Rispondendo alle accuse, Bocellari ha respinto con decisione l’idea che Stasi abbia costruito un alibi basato sulla visione di materiale por**grafico. “Lui non ha mai parlato delle foto po**o viste”, ha chiarito l’avvocato, sottolineando l’assurdità della ricostruzione.
“Sarebbe l’unico assassino che si costituisce un alibi con la visione di materiale por**grafico per poi vergognarsi di dirlo”, ha aggiunto. “Se avesse voluto crearsi un alibi, avrebbe potuto semplicemente chiamare qualcuno”.
Giada Bocellari …la finiamo di parlare dei video di Alberto Stasi anche lui ha una dignità 👏👏👏👏👏👏👏👏👏👏#Garlasco pic.twitter.com/JMiHClPerW
— lilly36 (@lilly3612) December 15, 2025
Lo scontro con Roberta Bruzzone
In studio si è tornati anche sul duro confronto avuto in passato con Roberta Bruzzone, che aveva ipotizzato una presunta parafilia di Alberto Stasi. Un’accusa che Bocellari ha definito priva di qualsiasi fondamento clinico.
“Ho avuto uno scontro con la dottoressa Bruzzone dopo che lei ha sostenuto più volte che Alberto soffrisse di parafilia”, ha spiegato. “Le ho chiesto se avesse a disposizione una cartella clinica. Non aveva nulla. Stasi non ha nessuna patologia di quel tipo”.
Le tracce di Dna e il nodo Sempio
Il legale è poi tornato sul tema delle prove scientifiche, ribadendo che l’attenzione mediatica continua a concentrarsi solo su Stasi ignorando altri elementi emersi negli anni.
“Dire che non c’è traccia di Sempio sulla scena significa non considerare la sua traccia su due unghie e l’impronta 33”, ha affermato. “Di Stasi ci sono solo l’impronta sul dispenser e quella sull’Estathé, ma era lì la sera prima a mangiare”.
“Non dobbiamo riprocessarlo”
Il momento più acceso arriva quando Bocellari esplode in un vero e proprio sfogo, chiedendo con forza un cambio di prospettiva nel racconto mediatico del caso.

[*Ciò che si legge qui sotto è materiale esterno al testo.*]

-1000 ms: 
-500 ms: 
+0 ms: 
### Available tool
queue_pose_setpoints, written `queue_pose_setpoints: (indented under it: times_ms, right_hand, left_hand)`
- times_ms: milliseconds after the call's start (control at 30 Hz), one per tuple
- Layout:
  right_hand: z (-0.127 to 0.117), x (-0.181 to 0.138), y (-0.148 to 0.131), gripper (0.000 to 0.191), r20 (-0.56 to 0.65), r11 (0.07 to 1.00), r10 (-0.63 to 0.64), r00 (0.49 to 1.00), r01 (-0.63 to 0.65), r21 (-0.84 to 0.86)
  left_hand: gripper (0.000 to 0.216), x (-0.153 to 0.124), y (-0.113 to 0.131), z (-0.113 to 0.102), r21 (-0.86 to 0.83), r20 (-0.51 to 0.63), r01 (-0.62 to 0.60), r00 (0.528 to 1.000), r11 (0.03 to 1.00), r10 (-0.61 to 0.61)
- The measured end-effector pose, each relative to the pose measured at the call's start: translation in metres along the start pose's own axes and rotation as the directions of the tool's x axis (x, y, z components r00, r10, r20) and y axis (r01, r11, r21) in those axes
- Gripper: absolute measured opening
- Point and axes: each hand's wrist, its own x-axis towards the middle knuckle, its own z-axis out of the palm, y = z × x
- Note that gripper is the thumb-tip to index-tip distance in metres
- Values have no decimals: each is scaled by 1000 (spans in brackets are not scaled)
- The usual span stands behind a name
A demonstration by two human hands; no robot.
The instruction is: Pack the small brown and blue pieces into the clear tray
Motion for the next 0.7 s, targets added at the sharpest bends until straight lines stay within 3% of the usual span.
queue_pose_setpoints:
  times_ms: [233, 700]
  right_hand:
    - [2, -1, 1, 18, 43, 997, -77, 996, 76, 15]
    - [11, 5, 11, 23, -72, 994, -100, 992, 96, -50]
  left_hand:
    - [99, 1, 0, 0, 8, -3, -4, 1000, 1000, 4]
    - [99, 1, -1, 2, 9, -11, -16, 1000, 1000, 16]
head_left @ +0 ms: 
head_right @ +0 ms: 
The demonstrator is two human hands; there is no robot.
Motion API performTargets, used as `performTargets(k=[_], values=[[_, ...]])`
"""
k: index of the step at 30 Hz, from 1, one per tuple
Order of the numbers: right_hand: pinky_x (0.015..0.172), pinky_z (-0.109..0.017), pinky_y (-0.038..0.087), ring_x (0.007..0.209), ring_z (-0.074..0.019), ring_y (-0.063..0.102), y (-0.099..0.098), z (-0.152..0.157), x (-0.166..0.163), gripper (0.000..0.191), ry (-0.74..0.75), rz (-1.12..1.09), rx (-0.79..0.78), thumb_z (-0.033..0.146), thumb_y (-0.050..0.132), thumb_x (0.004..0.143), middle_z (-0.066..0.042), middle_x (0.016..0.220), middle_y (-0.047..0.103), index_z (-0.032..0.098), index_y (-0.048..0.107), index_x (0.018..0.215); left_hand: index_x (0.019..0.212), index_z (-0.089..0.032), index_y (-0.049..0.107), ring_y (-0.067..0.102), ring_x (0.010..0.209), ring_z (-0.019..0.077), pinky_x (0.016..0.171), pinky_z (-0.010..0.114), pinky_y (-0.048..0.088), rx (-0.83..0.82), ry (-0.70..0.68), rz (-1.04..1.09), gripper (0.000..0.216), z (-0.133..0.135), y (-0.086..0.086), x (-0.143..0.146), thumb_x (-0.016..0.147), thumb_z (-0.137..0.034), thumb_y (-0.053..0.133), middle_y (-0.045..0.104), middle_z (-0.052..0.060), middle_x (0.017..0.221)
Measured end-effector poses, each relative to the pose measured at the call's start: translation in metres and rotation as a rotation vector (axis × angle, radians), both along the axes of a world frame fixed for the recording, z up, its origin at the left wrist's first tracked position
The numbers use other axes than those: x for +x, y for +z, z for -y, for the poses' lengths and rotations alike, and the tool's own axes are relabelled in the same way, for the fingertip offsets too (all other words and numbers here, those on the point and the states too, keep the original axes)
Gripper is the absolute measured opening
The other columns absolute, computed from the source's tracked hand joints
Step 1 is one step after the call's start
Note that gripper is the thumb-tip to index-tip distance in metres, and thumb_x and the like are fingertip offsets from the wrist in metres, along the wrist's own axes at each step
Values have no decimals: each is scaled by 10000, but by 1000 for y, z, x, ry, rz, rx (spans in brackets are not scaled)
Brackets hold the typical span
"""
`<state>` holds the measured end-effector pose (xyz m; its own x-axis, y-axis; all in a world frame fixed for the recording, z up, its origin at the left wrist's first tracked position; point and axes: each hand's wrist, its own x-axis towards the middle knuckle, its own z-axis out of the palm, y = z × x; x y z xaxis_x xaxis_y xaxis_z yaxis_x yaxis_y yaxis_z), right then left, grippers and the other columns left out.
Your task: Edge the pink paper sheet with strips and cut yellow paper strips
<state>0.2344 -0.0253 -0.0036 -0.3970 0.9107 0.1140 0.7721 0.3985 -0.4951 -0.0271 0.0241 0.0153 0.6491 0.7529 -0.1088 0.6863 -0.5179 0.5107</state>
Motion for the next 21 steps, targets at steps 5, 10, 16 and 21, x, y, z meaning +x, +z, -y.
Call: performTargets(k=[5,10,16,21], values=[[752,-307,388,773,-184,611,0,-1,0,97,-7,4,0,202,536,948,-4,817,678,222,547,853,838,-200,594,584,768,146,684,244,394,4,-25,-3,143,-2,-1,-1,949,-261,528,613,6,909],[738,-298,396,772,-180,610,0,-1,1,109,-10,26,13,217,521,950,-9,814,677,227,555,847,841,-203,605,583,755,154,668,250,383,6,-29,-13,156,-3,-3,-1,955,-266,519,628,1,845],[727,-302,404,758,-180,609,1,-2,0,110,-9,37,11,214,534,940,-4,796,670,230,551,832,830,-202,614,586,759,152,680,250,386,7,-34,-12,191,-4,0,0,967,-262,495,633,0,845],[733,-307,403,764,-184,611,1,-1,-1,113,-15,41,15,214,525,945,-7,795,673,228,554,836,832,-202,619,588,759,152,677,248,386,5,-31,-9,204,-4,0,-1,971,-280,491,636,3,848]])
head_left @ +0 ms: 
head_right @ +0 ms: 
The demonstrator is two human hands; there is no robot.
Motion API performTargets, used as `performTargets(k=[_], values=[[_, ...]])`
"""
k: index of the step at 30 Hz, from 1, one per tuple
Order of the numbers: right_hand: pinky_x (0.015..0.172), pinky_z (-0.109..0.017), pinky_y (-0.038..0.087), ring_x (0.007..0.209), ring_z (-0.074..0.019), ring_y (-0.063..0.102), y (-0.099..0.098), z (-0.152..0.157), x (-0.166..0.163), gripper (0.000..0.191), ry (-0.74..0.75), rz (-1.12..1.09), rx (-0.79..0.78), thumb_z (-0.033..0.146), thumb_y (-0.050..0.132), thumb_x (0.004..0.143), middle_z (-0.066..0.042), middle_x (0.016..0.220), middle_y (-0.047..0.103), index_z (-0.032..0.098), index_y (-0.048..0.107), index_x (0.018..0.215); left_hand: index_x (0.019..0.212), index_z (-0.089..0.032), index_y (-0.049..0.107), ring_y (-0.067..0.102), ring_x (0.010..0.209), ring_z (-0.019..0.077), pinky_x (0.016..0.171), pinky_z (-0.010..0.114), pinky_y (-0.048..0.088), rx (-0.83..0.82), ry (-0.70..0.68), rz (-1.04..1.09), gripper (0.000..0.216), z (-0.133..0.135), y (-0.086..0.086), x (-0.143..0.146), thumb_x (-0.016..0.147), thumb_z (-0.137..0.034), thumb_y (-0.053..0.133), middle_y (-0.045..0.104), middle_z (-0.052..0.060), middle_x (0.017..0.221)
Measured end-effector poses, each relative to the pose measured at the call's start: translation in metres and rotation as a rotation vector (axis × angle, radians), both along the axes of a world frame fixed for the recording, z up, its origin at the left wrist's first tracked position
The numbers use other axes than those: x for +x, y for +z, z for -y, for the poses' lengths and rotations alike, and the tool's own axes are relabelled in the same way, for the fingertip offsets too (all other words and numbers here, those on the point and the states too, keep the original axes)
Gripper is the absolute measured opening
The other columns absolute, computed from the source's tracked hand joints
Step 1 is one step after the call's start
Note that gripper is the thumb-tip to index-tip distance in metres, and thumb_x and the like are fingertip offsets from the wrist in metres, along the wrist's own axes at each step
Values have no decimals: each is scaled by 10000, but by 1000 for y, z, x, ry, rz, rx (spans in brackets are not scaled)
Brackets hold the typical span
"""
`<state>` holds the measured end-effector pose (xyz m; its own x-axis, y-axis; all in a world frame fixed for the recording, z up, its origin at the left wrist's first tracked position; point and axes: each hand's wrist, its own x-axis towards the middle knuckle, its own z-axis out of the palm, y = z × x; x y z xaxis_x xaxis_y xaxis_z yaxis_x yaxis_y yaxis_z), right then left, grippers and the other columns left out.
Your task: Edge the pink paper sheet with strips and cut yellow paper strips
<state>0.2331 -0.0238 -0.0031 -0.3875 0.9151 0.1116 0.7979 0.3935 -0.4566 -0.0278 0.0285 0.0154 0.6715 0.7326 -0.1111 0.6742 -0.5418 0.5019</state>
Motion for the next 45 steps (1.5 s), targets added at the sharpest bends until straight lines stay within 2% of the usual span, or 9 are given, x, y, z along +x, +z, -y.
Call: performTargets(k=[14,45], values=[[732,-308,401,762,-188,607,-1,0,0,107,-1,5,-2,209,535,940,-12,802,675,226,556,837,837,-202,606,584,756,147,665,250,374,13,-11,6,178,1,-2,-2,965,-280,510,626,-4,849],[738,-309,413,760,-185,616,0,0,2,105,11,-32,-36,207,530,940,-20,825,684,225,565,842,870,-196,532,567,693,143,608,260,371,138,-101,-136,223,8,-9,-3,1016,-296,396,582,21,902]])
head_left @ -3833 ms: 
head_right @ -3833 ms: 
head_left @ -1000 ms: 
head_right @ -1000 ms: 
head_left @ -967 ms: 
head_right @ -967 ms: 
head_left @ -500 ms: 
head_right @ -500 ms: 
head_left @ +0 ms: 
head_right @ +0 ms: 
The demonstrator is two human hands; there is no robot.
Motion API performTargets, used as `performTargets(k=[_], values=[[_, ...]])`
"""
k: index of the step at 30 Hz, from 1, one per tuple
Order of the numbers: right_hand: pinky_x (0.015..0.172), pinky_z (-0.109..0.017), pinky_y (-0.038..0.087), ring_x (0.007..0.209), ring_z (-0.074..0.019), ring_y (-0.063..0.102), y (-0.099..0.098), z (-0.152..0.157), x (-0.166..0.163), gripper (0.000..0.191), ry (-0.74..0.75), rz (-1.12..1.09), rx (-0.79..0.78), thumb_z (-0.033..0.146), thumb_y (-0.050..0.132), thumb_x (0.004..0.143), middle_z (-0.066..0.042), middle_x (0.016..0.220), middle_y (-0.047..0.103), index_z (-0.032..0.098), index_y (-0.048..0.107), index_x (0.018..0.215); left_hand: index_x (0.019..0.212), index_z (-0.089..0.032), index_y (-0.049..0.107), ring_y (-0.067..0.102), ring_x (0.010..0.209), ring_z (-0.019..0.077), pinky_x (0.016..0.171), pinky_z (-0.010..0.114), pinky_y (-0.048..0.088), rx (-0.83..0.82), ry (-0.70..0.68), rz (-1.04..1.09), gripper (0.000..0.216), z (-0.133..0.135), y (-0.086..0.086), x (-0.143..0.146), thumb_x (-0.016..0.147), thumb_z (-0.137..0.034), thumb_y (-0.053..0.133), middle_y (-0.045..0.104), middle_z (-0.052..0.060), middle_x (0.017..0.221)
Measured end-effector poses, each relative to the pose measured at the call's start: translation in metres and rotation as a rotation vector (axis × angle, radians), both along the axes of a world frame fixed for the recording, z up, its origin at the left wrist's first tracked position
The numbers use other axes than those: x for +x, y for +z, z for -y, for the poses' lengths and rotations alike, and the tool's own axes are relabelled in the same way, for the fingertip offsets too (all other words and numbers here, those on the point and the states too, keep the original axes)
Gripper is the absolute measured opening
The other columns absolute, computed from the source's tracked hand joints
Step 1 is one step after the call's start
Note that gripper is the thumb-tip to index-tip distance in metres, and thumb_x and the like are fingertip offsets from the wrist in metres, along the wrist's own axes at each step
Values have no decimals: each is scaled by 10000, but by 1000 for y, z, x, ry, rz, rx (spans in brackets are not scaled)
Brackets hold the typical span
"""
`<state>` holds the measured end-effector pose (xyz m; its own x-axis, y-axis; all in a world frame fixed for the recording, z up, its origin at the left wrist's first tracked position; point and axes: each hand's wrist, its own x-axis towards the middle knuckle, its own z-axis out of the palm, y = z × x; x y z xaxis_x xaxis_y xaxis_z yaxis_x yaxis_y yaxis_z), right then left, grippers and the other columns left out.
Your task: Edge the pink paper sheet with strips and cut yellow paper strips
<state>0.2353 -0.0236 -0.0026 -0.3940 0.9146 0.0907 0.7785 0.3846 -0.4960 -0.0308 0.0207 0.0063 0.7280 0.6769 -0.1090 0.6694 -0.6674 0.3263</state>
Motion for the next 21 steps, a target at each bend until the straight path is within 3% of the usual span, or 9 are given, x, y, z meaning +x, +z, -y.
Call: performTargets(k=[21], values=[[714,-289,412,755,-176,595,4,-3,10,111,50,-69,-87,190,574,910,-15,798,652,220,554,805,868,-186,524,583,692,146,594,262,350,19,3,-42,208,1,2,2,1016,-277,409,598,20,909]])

“La finiamo di parlare solo di Alberto Stasi?”, ha detto. “Non dobbiamo riprocessarlo: è in carcere e sta scontando la sua pena. E invece siamo ancora qui a parlare della sua sessualità e dei p**no sul computer. Vi sembra normale?”.
Il grido sulla dignità
Nonostante il richiamo del legale, il dibattito in studio ha continuato a ruotare sugli stessi temi, provocando una nuova reazione dura dell’avvocato.
“C’è un nuovo indagato e una nuova indagine”, ha ricordato. “Ma continuiamo a scavare nella vita privata di una persona. Anche lui ha diritto a un minimo di dignità”.
Il tono si è fatto sempre più acceso fino all’esclamazione finale: “Ma finiamola di parlarne! Basta, basta!”. Un intervento che ha segnato uno dei momenti più tesi della puntata e che riaccende il dibattito sul confine tra informazione e spettacolarizzazione giudiziaria.